About this task:
Write only the number of lines in the data that contain the word "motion".

Supplied material section start

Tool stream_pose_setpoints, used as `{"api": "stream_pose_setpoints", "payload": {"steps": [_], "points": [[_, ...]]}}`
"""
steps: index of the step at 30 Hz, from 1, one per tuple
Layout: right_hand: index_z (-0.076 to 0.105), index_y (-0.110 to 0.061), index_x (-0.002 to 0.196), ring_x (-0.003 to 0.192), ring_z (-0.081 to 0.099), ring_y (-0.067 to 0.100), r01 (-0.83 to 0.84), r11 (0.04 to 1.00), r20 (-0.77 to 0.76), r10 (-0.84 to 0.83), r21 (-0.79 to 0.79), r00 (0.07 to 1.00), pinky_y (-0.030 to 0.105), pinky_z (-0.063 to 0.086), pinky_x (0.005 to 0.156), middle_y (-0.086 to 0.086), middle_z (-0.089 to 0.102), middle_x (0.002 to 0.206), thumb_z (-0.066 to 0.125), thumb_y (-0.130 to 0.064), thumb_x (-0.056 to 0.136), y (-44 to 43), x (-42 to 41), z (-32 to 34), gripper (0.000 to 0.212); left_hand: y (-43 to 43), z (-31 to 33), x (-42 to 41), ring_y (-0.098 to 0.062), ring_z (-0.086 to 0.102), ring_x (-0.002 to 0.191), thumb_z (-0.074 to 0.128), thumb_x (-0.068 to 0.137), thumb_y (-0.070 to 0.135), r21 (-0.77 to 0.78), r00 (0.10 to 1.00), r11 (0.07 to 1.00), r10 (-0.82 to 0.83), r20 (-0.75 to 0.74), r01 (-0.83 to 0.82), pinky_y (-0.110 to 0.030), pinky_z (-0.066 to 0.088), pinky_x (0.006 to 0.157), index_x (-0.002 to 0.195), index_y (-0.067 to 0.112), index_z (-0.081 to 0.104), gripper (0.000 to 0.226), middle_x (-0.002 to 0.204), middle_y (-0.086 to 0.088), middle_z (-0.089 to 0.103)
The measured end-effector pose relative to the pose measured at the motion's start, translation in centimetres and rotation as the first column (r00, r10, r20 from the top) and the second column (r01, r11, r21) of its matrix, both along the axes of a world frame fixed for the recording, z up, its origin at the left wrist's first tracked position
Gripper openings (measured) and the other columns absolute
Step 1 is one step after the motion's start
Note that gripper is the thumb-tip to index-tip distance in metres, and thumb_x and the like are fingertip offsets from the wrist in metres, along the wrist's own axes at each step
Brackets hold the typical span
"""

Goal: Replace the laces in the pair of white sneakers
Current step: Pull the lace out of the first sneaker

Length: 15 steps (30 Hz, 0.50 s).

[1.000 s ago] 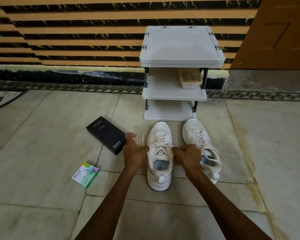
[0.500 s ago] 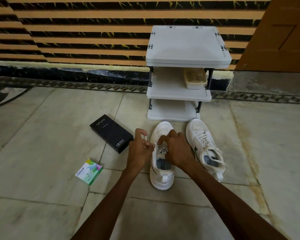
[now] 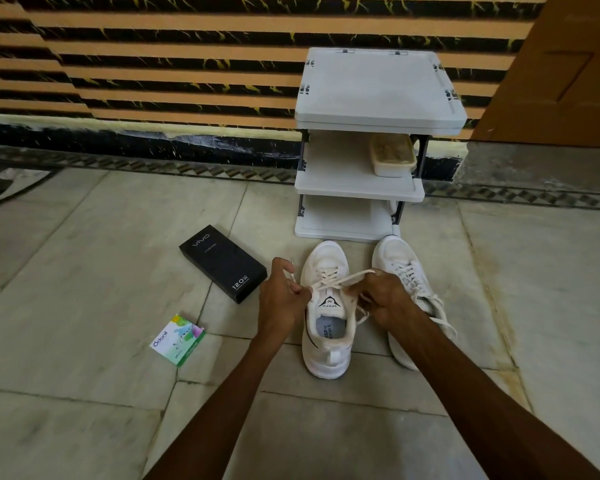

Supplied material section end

Written solution:
2